Transcribe all the lines below exactly. Omit the pictures.

START PROVIDED MATERIAL

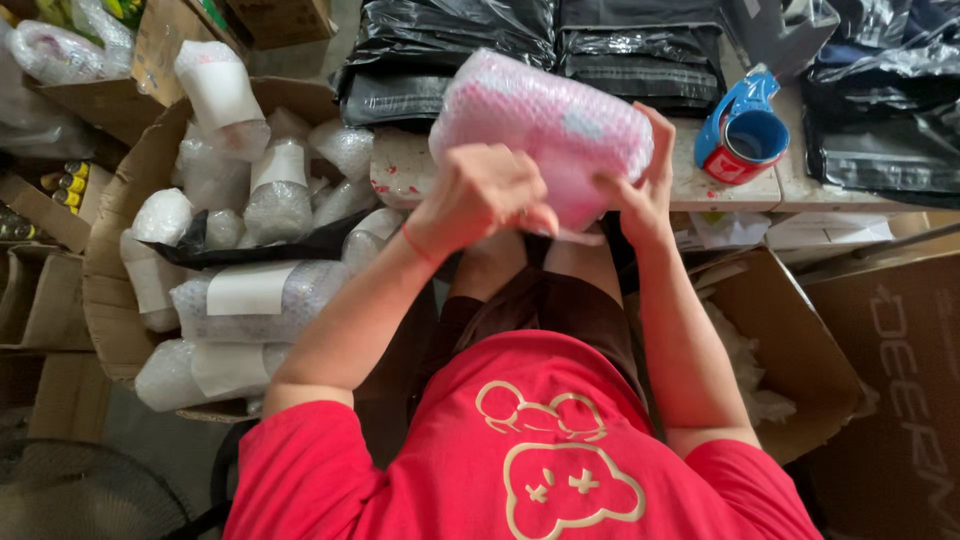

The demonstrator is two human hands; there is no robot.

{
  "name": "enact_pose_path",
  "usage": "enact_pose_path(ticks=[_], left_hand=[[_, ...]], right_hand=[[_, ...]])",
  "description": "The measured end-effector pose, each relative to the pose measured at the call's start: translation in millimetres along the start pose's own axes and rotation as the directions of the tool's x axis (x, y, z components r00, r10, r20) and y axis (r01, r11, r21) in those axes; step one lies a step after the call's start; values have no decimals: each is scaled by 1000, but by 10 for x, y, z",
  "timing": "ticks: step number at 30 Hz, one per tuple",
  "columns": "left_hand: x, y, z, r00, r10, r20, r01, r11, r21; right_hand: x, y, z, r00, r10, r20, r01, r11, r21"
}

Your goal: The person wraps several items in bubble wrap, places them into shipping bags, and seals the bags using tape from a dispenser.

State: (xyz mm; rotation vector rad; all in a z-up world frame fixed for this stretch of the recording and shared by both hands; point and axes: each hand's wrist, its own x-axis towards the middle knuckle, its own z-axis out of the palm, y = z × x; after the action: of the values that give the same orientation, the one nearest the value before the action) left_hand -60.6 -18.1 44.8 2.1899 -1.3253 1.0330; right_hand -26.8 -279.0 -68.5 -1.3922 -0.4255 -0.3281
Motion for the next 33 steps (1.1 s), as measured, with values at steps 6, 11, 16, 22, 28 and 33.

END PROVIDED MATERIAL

- _RESPONSE BELOW_
The demonstrator is two human hands; there is no robot.

{
  "name": "enact_pose_path",
  "usage": "enact_pose_path(ticks=[_], left_hand=[[_, ...]], right_hand=[[_, ...]])",
  "description": "The measured end-effector pose, each relative to the pose measured at the call's start: translation in millimetres along the start pose's own axes and rotation as the directions of the tool's x axis (x, y, z components r00, r10, r20) and y axis (r01, r11, r21) in those axes; step one lies a step after the call's start; values have no decimals: each is scaled by 1000, but by 10 for x, y, z",
  "timing": "ticks: step number at 30 Hz, one per tuple",
  "columns": "left_hand: x, y, z, r00, r10, r20, r01, r11, r21; right_hand: x, y, z, r00, r10, r20, r01, r11, r21"
}

Your goal: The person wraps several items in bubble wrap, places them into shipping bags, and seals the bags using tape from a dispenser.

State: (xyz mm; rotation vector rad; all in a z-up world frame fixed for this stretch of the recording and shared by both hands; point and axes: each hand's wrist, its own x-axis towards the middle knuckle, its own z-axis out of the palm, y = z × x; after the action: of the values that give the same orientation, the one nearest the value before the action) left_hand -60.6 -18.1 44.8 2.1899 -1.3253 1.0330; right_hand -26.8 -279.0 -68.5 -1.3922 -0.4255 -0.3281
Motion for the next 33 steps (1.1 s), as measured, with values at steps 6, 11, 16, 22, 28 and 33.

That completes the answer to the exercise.